## Activity
Reproduce the opening lines of the listing below exactly, stopping after the line that contains "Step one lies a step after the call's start" and leaving out any pictures.

■ ■ ■

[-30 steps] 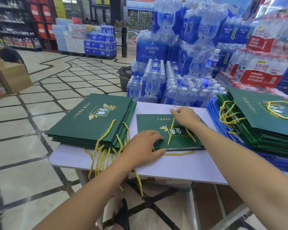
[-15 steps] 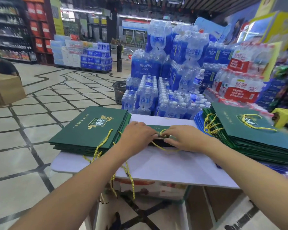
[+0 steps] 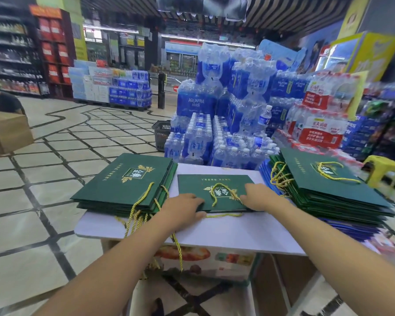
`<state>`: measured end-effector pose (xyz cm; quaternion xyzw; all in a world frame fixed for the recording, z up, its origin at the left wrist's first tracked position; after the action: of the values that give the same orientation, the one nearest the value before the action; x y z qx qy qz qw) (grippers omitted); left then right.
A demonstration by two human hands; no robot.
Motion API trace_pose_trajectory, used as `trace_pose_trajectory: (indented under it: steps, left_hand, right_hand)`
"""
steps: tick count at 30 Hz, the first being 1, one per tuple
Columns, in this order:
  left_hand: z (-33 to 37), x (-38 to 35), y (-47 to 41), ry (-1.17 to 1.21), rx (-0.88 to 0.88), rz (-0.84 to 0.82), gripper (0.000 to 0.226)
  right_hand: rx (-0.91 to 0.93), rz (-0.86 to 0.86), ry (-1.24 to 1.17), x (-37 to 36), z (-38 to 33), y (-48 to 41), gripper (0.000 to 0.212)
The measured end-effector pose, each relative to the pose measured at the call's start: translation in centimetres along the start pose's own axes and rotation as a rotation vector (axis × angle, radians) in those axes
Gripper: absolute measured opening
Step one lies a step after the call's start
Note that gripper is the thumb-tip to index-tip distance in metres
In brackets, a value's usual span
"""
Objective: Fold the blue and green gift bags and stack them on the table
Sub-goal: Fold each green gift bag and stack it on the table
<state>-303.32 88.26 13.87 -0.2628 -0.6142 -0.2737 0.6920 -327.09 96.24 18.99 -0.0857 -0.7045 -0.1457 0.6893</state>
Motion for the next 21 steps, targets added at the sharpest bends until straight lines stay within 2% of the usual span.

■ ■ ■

## Answer to this exercise
[-30 steps] 
[-15 steps] 
[+0 steps] 
`<state>`: measured end-effector pose (xyz cm; quaternion xyzw; all in a world frame fixed for the recording, z up, its origin at the left wrist's first tracked position; after the action: of the values that give the same orientation, the one nearest the value before the action; x y z qx qy qz qw) (grippers omitted); left then right.
A demonstration by two human hands; no robot.
Motion API trace_pose_trajectory, used as `trace_pose_trajectory: (indented under it: steps, left_hand, right_hand)`
"""
steps: tick count at 30 Hz, the first being 1, one per tuple
Columns, in this order:
  left_hand: z (-33 to 37), x (-38 to 35), y (-47 to 41), ry (-1.17 to 1.21), rx (-0.88 to 0.88), rz (-0.84 to 0.82), gripper (0.000 to 0.226)
  right_hand: rx (-0.91 to 0.93), rz (-0.86 to 0.86), ry (-1.24 to 1.17), x (-37 to 36), z (-38 to 33), y (-48 to 41), gripper (0.000 to 0.212)
The measured end-effector pose, each relative to the pose measured at the call's start: translation in centimetres along the start pose's own axes and rotation as a rotation vector (axis × angle, radians) in those axes
Gripper: absolute measured opening
Step one lies a step after the call's start

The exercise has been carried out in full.